Pursuant to the amended 2018 Letter, the Borrower shall pay to the Bank a success fee in the amount equal to 6.37% of the funded amount of the Term B Loan (as defined in the Restated Loan and Security Agreement) (the “Success Fee”) upon the first occurrence of any of the following events: (a) a sale or other disposition by the Borrower of all or substantially all of its assets; (b) a merger or consolidation of the Borrower into or with another person or entity, where the holders of the Borrower’s outstanding voting equity securities as of immediately prior to such merger or consolidation hold less than a majority of the issued and outstanding voting equity securities of the successor or surviving person or entity as of immediately following the consummation of such merger or consolidation; (c) a transaction or a series of related transactions in which any “person” or “group” (within the meaning of Section 13(d) and 14(d)(2) of the Securities Exchange Act of 1934, as amended (the “Exchange Act”) becomes the “beneficial owner” (as defined in Rule 13d-3 under the Exchange Act), directly or indirectly, of a sufficient number of shares of all classes of stock then outstanding of the Borrower ordinarily entitled to vote in the election of directors, empowering such “person” or “group” to elect a majority of the Board of Directors of the Borrower, who did not have such power before such transaction; or (d) the closing price per share for the Company’s common stock on the Nasdaq Capital Market being the greater of (i) 70% or more over $7.05, the closing price of the Company’s common stock on March 29, 2018 (after giving effect to any stock splits or consolidations effected after the date thereof) for five successive business days, or (ii) at least 26.13% more than the average price of Company’s common stock for the 365 day period ending on the date of the funding of the Term B Loan.

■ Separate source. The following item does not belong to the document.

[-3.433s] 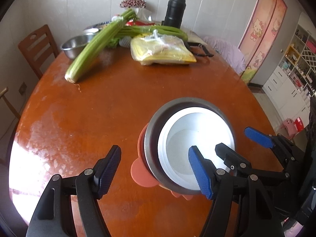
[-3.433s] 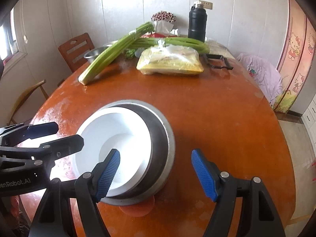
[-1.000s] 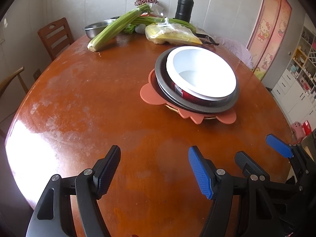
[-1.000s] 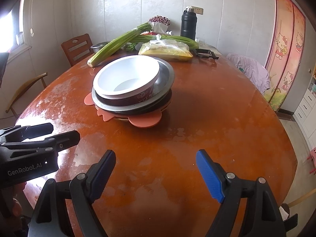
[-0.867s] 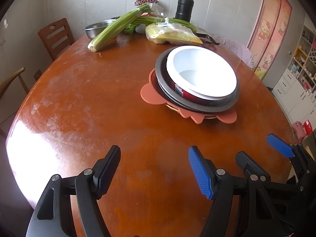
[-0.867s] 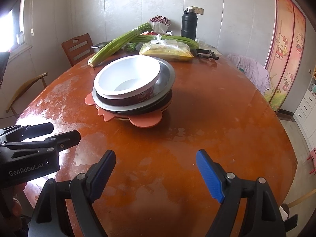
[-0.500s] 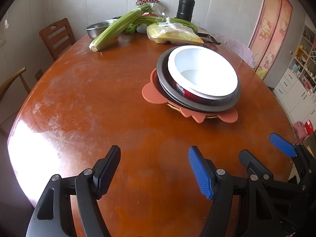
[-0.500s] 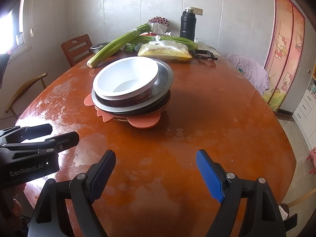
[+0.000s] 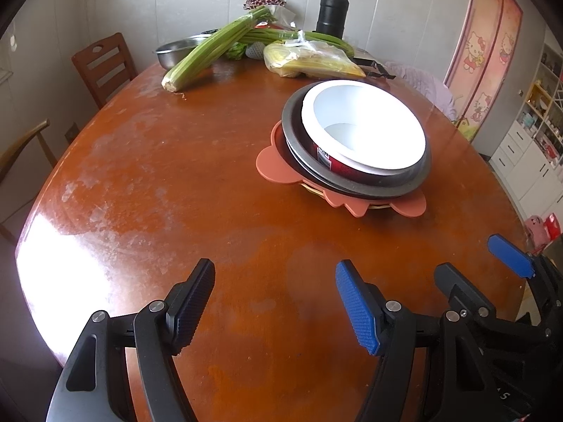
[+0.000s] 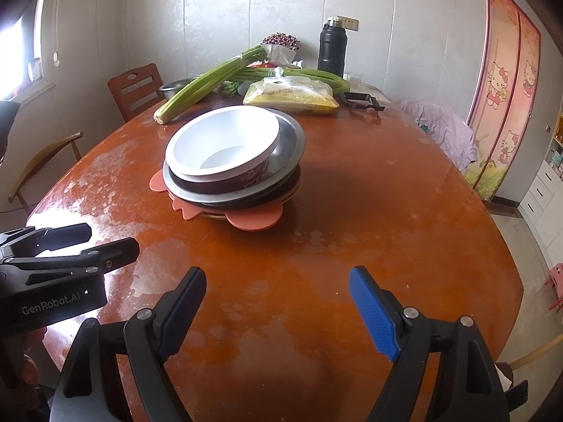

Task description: Organize plates and bowls

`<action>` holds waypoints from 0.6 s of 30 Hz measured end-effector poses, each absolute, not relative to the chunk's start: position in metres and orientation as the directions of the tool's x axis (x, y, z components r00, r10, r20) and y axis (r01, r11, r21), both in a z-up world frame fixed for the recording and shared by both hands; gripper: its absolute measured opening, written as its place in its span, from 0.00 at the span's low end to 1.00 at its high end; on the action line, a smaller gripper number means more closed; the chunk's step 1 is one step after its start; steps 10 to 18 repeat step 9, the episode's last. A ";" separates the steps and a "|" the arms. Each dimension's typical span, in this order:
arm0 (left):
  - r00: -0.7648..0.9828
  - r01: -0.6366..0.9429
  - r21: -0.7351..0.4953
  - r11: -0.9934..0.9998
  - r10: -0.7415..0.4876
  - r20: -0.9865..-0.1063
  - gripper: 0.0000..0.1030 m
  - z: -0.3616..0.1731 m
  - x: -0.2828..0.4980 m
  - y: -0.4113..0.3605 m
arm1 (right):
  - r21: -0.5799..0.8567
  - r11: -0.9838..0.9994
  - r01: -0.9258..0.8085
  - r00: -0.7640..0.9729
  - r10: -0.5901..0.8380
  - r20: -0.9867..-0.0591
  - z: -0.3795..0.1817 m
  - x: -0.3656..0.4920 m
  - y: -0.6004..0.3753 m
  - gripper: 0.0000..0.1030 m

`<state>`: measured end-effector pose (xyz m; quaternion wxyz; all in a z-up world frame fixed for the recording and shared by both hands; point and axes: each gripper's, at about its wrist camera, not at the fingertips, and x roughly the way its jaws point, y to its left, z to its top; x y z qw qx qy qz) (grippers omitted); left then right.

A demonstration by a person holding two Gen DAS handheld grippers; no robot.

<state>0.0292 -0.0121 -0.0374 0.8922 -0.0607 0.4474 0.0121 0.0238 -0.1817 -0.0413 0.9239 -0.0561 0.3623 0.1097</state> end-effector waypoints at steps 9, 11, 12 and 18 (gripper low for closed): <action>0.598 -0.171 -0.077 0.982 0.041 -0.801 0.71 -0.029 0.062 0.050 | -0.021 0.980 -0.200 0.739 0.136 -0.660 -0.026 0.043 -0.217 0.81; 0.598 -0.171 -0.077 0.982 0.041 -0.801 0.71 -0.029 0.062 0.050 | -0.021 0.980 -0.200 0.739 0.136 -0.660 -0.026 0.043 -0.217 0.81; 0.598 -0.171 -0.077 0.982 0.041 -0.801 0.71 -0.029 0.062 0.050 | -0.021 0.980 -0.200 0.739 0.136 -0.660 -0.026 0.043 -0.217 0.81; 0.598 -0.171 -0.077 0.982 0.041 -0.801 0.71 -0.029 0.062 0.050 | -0.021 0.980 -0.200 0.739 0.136 -0.660 -0.026 0.043 -0.217 0.81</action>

Long-term debt consists of the following at September 30, 2020:

Principal amount

$

15,000,000

Less unamortized debt acquisition costs

 

(51,145)

Plus accrued final fee

 

210,937

Subtotal

 

15,159,792

Less Current maturities

 

(9,166,667)

Long-term debt net of current maturities

$

5,993,125

Principal payments of long-term debt are due as follows during the twelve months ending September 30th:

2021

 

$

9,166,667

2022

 

5,833,333

Total

$

15,000,000

Payroll Protection Program:

On April 13, 2020, the Company received approximately $1,411,000 in loan proceeds from the Payroll Protection Program (the "PPP") administered by the Small Business Administration (the "SBA") of the United States government. This program was established under the Coronavirus Aid, Relief and Economic Security Act (the "CARES Act"). On April 29, 2020, following a reassessment of the Company's financial and operating position, including cash on hand and access to public capital markets, the Company repaid the PPP loan.